=== The records ===
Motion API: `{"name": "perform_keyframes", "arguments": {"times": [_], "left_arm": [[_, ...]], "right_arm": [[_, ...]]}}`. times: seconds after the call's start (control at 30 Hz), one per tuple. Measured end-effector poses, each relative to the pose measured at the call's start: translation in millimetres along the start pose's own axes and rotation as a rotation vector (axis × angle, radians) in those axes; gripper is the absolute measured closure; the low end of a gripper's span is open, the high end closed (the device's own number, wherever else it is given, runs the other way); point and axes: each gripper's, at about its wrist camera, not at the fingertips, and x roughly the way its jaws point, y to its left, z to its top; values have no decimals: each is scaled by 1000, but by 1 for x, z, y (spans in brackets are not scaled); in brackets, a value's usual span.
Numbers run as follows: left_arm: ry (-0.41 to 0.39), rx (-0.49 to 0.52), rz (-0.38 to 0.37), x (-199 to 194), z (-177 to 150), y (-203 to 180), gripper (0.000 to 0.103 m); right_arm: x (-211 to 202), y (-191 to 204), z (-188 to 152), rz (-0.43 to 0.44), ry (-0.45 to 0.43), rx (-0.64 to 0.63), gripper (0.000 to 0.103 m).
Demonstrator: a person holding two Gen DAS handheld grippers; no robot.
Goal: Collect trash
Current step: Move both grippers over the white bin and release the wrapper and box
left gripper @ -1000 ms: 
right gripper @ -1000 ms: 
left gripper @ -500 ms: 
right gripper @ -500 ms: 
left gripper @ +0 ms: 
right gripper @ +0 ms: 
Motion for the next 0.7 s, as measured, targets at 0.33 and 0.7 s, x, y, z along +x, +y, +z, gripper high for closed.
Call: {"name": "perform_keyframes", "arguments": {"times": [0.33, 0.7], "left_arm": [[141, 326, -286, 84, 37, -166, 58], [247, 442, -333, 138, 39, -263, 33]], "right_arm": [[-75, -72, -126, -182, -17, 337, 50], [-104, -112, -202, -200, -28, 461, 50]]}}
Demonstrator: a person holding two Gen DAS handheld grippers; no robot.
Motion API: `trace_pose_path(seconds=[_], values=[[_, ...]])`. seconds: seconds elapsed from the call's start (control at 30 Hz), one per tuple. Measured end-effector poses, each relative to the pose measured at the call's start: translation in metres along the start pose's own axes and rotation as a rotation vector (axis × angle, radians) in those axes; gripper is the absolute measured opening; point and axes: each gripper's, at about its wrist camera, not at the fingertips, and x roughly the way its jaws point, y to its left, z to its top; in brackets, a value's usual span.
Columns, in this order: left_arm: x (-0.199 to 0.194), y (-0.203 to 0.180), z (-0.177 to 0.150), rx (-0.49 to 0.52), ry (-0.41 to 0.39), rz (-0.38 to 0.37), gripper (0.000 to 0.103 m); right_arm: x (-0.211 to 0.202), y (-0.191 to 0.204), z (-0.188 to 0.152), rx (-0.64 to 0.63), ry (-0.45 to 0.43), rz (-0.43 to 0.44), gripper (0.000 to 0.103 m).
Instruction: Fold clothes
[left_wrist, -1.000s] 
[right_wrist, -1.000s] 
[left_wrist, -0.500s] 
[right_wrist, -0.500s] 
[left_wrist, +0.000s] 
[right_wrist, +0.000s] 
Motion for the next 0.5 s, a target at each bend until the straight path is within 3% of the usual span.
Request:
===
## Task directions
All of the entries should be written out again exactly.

## Task output
Motion API: `{"name": "perform_keyframes", "arguments": {"times": [_], "left_arm": [[_, ...]], "right_arm": [[_, ...]]}}`. times: seconds after the call's start (control at 30 Hz), one per tuple. Measured end-effector poses, each relative to the pose measured at the call's start: translation in millimetres along the start pose's own axes and rotation as a rotation vector (axis × angle, radians) in those axes; gripper is the absolute measured closure; the low end of a gripper's span is open, the high end closed (the device's own number, wherever else it is given, runs the other way); point and axes: each gripper's, at about its wrist camera, not at the fingertips, and x roughly the way its jaws point, y to its left, z to its top; values have no decimals: each is scaled by 1000, but by 1 for x, z, y (spans in brackets are not scaled); in brackets, a value's usual span.
Numbers run as follows: left_arm: ry (-0.41 to 0.39), rx (-0.49 to 0.52), rz (-0.38 to 0.37), x (-199 to 194), z (-177 to 150), y (-203 to 180), gripper (0.000 to 0.103 m); right_arm: x (-211 to 202), y (-191 to 204), z (-188 to 152), rz (-0.43 to 0.44), ry (-0.45 to 0.43), rx (-0.64 to 0.63), gripper (0.000 to 0.103 m).
Demonstrator: a person holding two Gen DAS handheld grippers; no robot.
Goal: Collect trash
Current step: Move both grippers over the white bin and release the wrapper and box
left gripper @ -1000 ms: 
right gripper @ -1000 ms: 
left gripper @ -500 ms: 
right gripper @ -500 ms: 
left gripper @ +0 ms: 
right gripper @ +0 ms: 
Motion for the next 0.7 s, as measured, targets at 0.33 and 0.7 s, x, y, z along +x, +y, +z, gripper high for closed.
Call: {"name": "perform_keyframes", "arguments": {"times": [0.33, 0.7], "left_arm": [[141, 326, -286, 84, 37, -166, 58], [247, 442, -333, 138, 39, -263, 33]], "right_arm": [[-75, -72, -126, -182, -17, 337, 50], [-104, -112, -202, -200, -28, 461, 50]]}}
Demonstrator: a person holding two Gen DAS handheld grippers; no robot.
Motion API: `trace_pose_path(seconds=[_], values=[[_, ...]])`. seconds: seconds elapsed from the call's start (control at 30 Hz), one per tuple. Measured end-effector poses, each relative to the pose measured at the call's start: translation in metres along the start pose's own axes and rotation as a rotation vector (axis × angle, radians) in those axes; gripper is the absolute measured opening; point and axes: each gripper's, at about its wrist camera, not at the fingertips, and x roughly the way its jaws point, y to its left, z to its top; in brackets, a value's usual span.
Columns, in this order: left_arm: x (-0.199 to 0.194), y (-0.203 to 0.180), z (-0.177 to 0.150), rx (-0.49 to 0.52), ry (-0.41 to 0.39), rz (-0.38 to 0.37), gripper (0.000 to 0.103 m); right_arm: x (-0.211 to 0.202), y (-0.191 to 0.204), z (-0.188 to 0.152), rx (-0.64 to 0.63), ry (-0.45 to 0.43), rz (-0.43 to 0.44), gripper (0.000 to 0.103 m).
Instruction: Fold clothes
[left_wrist, -1.000s] 
[right_wrist, -1.000s] 
[left_wrist, -0.500s] 
[right_wrist, -0.500s] 
[left_wrist, +0.000s] 
[right_wrist, +0.000s] 
Motion for the next 0.5 s, a target at each bend until the straight path is within 3% of the usual span.
Request:

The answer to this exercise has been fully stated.